9. The Camera Stereoscope.

The object of this instrument is to unite the transient pictures of groups of persons or landscapes, as delineated in two dissimilar pictures, on the ground-glass of a binocular camera. If we attach to the back of the camera a lenticular stereoscope, so that the two pictures on the ground-glass occupy the same place as its usual binocular slides, we shall see the group of figures in relief under every change of attitude, position, and expression. The two pictures may be formed in the air, or, more curiously still, upon a wreath of smoke. As the figures are necessarily inverted in the camera, they will remain inverted by the lenticular and every other instrument but the opera-glass stereoscope, which inverts the object. By applying it therefore to the camera, we obtain an instrument by which the photographic artist can make experiments, and try the effect which will be produced by his pictures before he takes them. He can thus select the best forms of groups of persons and of landscapes, and thus produce works of great interest and value.

10. The Chromatic Stereoscope.

The chromatic stereoscope is a form of the instrument in which relief or apparent solidity is given to a single figure with different colours delineated upon a plane surface.

If we look with both eyes through a lens LL, [Fig. 42], about 2½ inches in diameter or upwards, at any object having colours of different degrees of refrangibility, such as the coloured boundary lines on a map, a red rose among green leaves and on a blue background, or any scarlet object whatever upon a violet ground, or in general any two simple colours not of the same degree of refrangibility, the differently coloured parts of the object will appear at different distances from the observer.

Fig. 42.

Let us suppose the rays to be red and violet, those which differ most in refrangibility. If the red rays radiate from the anterior focus R, or red rays of the lens LL, they will emerge parallel, and enter the eye at m; but the violet rays radiating from the same focus, being more refrangible, will emerge in a state of convergence, as shewn at mv, nv, the red rays being mr, nr. The part of the object, therefore, from which the red rays come, will appear nearer to the observer than the parts from which the violet rays come, and if there are other colours or rays of intermediate refrangibilities, they will appear to come from intermediate distances.

If we place a small red and violet disc, like the smallest wafer, beside one another, so that the line joining their centres is perpendicular to the line joining the eyes, and suppose that rays from both enter the eyes with their optical axes parallel, it is obvious that the distance between the violet images on each retina will be less than the distance between the red images, and consequently the eyes will require to converge their axes to a nearer point in order to unite the red images, than in order to unite the violet images. The red images will therefore appear at this nearer point of convergence, just as, in the lenticular stereoscope, the more distant pair of points in the dissimilar images appear when united nearer to the eye. By the two eyes alone, therefore, we obtain a certain, though a small degree of relief from colours. With the lens LL, however, the effect is greatly increased, and we have the sum of the two effects.
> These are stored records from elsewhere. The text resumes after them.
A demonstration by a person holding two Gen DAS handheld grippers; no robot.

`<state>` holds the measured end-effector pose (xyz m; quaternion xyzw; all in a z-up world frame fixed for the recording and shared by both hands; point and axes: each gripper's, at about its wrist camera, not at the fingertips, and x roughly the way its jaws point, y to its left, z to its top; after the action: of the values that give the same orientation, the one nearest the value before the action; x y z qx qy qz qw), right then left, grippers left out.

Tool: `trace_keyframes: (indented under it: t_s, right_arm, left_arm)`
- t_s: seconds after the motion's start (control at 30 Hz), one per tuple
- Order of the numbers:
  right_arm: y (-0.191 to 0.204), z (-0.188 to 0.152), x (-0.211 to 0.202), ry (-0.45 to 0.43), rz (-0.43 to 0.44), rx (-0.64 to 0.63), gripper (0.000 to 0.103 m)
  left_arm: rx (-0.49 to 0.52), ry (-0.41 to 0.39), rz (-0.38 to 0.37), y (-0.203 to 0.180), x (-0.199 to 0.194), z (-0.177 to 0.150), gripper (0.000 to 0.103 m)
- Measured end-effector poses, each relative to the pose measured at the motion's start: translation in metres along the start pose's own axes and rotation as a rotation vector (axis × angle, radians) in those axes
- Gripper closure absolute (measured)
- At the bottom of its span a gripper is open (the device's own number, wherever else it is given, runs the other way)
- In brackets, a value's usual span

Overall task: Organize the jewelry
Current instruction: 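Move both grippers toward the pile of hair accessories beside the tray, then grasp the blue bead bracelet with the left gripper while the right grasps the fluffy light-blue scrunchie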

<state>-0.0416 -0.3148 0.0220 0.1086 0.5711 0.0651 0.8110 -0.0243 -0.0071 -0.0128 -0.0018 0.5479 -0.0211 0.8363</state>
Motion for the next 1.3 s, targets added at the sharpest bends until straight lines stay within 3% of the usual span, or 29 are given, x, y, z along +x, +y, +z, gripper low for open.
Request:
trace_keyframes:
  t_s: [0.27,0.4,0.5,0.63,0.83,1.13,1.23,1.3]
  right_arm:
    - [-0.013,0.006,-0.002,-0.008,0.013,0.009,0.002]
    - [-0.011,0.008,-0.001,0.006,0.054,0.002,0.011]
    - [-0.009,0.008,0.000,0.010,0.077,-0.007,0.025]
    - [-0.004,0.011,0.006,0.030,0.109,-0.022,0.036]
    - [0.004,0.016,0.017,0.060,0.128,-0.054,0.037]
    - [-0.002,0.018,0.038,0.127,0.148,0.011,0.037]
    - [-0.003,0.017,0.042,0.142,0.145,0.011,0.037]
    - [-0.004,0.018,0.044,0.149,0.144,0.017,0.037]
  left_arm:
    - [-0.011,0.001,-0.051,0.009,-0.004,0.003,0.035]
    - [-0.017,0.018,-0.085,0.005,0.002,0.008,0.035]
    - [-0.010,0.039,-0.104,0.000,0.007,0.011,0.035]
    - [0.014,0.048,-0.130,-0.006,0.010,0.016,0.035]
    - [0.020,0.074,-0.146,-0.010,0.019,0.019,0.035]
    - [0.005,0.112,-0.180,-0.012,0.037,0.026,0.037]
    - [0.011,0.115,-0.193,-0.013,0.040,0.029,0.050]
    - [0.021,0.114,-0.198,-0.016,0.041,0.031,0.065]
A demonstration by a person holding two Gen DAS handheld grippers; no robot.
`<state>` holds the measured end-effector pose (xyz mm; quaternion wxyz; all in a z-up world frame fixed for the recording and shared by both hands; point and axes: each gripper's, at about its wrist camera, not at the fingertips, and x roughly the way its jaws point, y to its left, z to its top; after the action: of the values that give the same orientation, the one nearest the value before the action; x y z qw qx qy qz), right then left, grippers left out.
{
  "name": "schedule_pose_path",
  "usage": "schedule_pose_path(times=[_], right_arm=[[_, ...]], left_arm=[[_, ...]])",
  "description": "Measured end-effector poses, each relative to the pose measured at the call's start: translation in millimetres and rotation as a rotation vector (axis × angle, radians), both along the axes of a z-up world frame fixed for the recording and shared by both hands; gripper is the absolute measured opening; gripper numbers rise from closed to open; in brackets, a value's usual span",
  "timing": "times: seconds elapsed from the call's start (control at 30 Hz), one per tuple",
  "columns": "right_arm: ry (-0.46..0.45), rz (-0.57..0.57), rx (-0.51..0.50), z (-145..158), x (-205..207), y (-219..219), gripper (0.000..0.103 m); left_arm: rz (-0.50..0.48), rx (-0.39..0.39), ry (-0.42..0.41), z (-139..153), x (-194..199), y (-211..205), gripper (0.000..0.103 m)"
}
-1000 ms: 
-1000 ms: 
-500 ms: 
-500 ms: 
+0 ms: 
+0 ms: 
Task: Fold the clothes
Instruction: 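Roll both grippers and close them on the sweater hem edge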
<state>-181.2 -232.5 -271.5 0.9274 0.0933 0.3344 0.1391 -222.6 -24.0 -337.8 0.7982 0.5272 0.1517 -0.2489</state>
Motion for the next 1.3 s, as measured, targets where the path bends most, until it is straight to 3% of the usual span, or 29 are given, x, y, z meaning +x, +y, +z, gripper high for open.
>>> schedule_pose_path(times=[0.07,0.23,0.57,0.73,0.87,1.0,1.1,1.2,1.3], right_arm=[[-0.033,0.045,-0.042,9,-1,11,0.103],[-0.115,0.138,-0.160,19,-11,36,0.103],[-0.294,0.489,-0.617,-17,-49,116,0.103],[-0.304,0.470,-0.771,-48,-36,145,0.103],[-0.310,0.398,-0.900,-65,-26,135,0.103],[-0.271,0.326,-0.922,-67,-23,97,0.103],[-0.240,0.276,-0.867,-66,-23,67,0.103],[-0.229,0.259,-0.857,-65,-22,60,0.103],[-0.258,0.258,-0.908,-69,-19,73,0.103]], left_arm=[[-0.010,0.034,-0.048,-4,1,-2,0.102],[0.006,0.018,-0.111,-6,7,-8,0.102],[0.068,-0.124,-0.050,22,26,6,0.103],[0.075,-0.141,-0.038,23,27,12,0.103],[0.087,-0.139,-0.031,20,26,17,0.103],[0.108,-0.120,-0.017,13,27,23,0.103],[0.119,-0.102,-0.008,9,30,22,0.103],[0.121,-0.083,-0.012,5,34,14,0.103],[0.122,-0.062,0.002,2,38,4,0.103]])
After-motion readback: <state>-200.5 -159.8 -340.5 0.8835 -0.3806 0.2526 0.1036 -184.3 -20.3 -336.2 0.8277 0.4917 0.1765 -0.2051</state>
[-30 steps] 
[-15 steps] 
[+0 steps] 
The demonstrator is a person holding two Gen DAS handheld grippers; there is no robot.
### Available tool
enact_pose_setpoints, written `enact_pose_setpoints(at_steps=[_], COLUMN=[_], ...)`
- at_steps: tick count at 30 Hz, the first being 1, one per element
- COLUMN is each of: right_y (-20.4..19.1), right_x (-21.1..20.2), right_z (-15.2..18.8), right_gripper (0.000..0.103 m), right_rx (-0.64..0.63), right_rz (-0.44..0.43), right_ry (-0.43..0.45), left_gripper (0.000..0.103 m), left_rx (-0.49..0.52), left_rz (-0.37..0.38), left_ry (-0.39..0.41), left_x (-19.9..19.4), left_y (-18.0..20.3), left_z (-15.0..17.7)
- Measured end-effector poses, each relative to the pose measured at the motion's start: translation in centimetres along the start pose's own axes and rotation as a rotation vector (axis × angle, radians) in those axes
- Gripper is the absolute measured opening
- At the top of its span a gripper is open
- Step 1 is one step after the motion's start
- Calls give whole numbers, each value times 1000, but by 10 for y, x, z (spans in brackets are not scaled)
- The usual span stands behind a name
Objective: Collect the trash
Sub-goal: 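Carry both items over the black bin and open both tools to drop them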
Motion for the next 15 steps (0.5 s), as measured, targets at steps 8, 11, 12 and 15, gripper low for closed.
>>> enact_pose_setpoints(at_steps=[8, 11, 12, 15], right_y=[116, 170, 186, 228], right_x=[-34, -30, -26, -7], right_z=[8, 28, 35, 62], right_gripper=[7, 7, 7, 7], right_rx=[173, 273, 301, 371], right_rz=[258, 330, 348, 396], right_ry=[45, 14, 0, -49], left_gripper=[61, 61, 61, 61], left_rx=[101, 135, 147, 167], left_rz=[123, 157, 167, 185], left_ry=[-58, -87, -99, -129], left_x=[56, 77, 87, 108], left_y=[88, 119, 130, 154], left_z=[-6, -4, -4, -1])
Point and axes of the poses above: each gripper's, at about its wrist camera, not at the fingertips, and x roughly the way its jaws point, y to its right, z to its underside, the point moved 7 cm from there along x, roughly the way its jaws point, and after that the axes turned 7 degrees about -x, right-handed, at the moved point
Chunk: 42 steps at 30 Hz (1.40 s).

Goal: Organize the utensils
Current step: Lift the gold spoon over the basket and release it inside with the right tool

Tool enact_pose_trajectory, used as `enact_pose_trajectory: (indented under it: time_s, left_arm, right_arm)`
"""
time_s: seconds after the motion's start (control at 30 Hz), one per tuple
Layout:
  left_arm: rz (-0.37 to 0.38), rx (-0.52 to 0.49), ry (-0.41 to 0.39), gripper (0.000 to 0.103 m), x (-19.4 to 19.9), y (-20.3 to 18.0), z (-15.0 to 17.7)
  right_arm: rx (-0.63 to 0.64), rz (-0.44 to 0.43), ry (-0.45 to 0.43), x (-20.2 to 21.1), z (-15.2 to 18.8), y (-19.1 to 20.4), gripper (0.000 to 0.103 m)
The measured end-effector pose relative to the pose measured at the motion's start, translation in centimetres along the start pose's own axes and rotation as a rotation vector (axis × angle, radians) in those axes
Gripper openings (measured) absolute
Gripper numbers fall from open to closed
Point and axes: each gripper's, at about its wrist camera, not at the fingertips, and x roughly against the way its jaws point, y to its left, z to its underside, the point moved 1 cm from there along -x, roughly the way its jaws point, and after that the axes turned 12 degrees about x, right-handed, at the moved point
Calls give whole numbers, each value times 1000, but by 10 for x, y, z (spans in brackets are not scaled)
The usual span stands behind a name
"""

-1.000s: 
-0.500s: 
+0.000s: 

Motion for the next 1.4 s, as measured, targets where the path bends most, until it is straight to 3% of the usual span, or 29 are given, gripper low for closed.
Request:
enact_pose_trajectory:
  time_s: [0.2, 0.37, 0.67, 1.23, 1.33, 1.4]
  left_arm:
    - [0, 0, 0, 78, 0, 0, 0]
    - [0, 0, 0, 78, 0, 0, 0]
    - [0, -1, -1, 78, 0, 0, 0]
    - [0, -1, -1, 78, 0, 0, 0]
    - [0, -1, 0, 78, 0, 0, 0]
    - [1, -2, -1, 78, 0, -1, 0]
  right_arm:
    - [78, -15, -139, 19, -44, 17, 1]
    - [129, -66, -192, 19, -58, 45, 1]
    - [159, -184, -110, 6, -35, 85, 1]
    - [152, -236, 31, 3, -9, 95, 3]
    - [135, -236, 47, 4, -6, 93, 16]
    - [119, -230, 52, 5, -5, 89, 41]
From these observations, it is manifest that the reverse effect must be produced by a concave lens, or by the common stereoscope, when two coloured objects are employed or united. The blue part of the object will be seen nearer the observer, and the red part of it more remote. It is, however, a curious fact, and one which appeared difficult to explain, that in the stereoscope the colour-relief was not brought out as might have been expected. Sometimes the red was nearest the eye, and sometimes the blue, and sometimes the object appeared without any relief. The cause of this is, that the colour-relief given by the common stereoscope was the opposite of that given by the eye, and it was only the difference of these effects that ought to have been observed; and though the influence of the eyes was an inferior one, it often acted alone, and sometimes ceased to act at all, in virtue of that property of vision by which we see only with one eye when we are looking with two.